Worldwide variations in the use of anesthesia for cataract surgery are underscored in a Chinese meta-analysis of published randomized clinical trials that did not consider the most popular method applied in the United States. Ophthalmologists at the Shanghai Jiao Tong University School in China evaluated 15 randomized clinical trials comparing the performance of topical and regional anesthesia during phacoemulsification with lens implantation, study published in Ophthalmology.
The study concludes that topical anesthesia falls short of matching the ability of regional anesthesia (including retrobulbar and peribulbar anesthesia) for sparing patients from pain. But overall, the clinical trials indicated the topical approach led to similar clinical outcomes, eliminated injection-related complications, and mitigated patients’ fears about needle injections near the eye and orbit.
Thus, the findings suggested that topical anesthesia before cataract surgery is an inevitable trend for ophthalmology and its use will grow because of improved performance of phacoemulsification machines, better surgical techniques that lead to reduced incision sizes, and effects on the anterior chamber and iris. There were less frequent anesthesia-related complications such as chemosis, periorbital hematoma, and subconjunctival hemorrhage.

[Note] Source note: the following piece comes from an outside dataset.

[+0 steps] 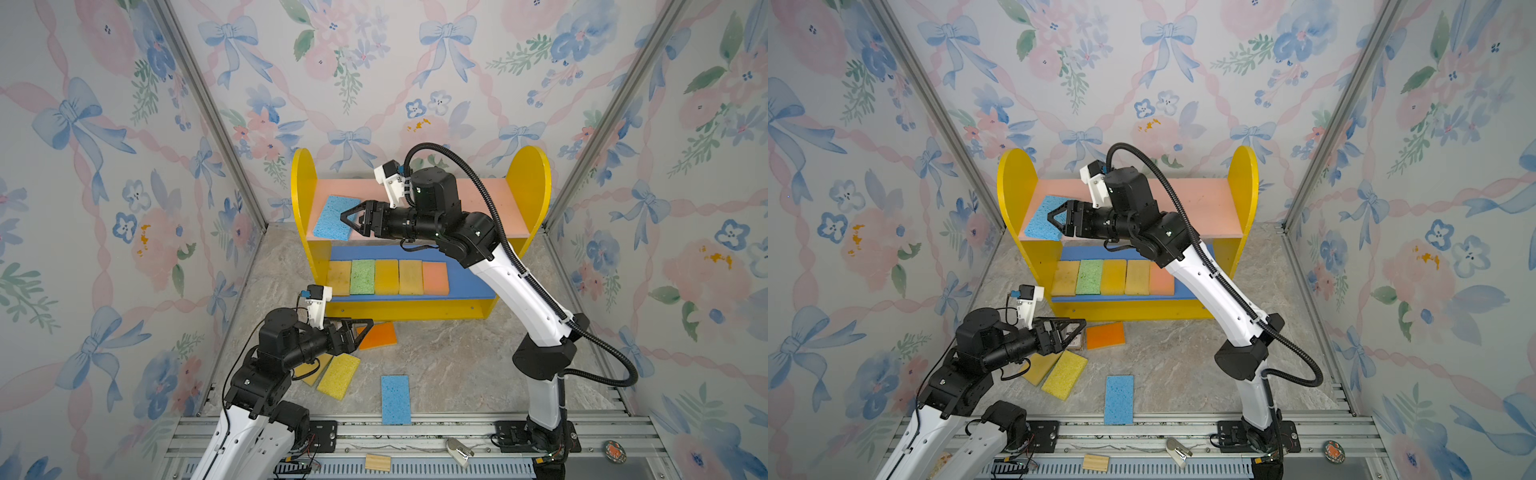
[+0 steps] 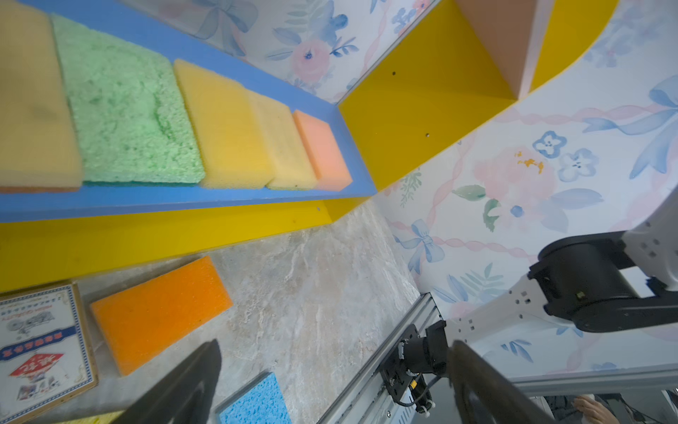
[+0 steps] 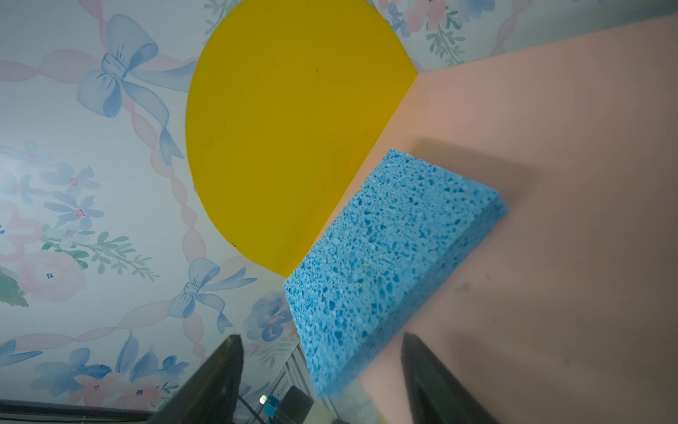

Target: Place and organize the cleaning sponges onto the shelf

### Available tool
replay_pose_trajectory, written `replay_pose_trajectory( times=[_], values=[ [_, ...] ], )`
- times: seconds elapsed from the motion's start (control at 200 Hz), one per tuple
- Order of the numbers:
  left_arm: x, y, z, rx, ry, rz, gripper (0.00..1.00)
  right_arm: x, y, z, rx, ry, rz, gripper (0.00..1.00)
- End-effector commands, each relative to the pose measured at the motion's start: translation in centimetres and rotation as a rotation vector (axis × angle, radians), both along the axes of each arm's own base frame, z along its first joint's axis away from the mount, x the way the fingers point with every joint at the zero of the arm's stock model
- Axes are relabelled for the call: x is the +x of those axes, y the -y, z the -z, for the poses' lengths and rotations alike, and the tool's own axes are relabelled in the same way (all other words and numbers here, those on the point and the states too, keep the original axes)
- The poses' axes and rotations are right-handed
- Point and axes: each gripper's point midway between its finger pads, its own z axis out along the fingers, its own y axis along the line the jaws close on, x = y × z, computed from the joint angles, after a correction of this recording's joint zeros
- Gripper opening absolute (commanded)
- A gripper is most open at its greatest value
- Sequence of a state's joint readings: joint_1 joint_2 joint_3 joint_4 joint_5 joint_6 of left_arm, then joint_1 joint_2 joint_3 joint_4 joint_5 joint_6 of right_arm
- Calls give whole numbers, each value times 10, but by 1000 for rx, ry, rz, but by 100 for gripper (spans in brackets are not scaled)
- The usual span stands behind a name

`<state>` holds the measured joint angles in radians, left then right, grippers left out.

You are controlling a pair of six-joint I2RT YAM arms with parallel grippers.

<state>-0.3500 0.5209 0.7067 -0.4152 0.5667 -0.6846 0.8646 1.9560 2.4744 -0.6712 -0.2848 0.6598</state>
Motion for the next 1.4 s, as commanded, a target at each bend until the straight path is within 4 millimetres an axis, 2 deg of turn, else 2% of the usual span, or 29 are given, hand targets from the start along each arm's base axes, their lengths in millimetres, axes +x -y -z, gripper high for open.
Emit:
replay_pose_trajectory(
  times=[0.0,0.055,0.08,0.095,0.2,0.38,0.51,0.62,0.745,0.91,1.02,1.17,1.285,1.395],
  values=[
    [-20,8,-45,-69,83,76,98,-33,47,-78,115,204,8,74],
    [-28,11,-67,-100,109,103,98,-46,62,-84,120,225,14,75],
    [-31,12,-79,-115,120,117,98,-48,65,-79,110,217,18,76],
    [-34,13,-87,-124,129,127,98,-55,75,-86,125,229,23,76],
    [-43,16,-137,-175,181,167,98,-71,104,-70,129,210,62,79],
    [-17,32,-198,-191,219,180,98,-90,143,-13,99,119,119,81],
    [16,54,-225,-166,253,183,98,-104,159,23,69,69,127,82],
    [39,82,-242,-142,290,201,98,-111,169,43,31,49,131,83],
    [71,105,-247,-100,322,186,98,-118,177,54,7,47,128,84],
    [109,124,-227,-34,313,171,98,-124,190,57,-18,54,133,86],
    [130,119,-218,3,319,139,98,-125,200,56,-10,57,150,87],
    [159,109,-209,27,309,99,98,-123,205,62,-9,46,152,89],
    [173,105,-197,57,293,69,98,-120,209,66,-13,40,163,90],
    [184,93,-185,124,277,15,98,-117,215,68,-10,41,181,91]
  ],
)
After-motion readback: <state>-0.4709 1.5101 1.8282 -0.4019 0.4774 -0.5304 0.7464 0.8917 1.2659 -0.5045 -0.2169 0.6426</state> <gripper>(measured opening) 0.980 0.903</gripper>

By contrast, intraoperative and postoperative pain was higher in the topical anesthesia group, compared with regional anesthesia. Also, inadvertent intraoperative ocular movement was observed significantly more often among patients who received topical anesthesia than among patients in the retrobulbar group and those in the peribulbar group. Those in the topical anesthesia group more often needed an additional intraoperative dose. Still, patients far more often preferred topical anesthesia over other pain-stopping options and the meta-analysis uncovered no significant differences in the surgical complication rate for the topical and injected regional approaches to anesthesia.
These findings do not reflect how phacoemusification is performed in the United States. The standard of care here has involved topical anesthesia supplemented by intracameral lidocaine for more than a decade. The protocol calls for the injection of a slightly dilute solution of nonpreserved lidocaine and epinephrine, which facilitates pupil dilation into the anterior chamber immediately after incision to instantly anestehtize the eye internally.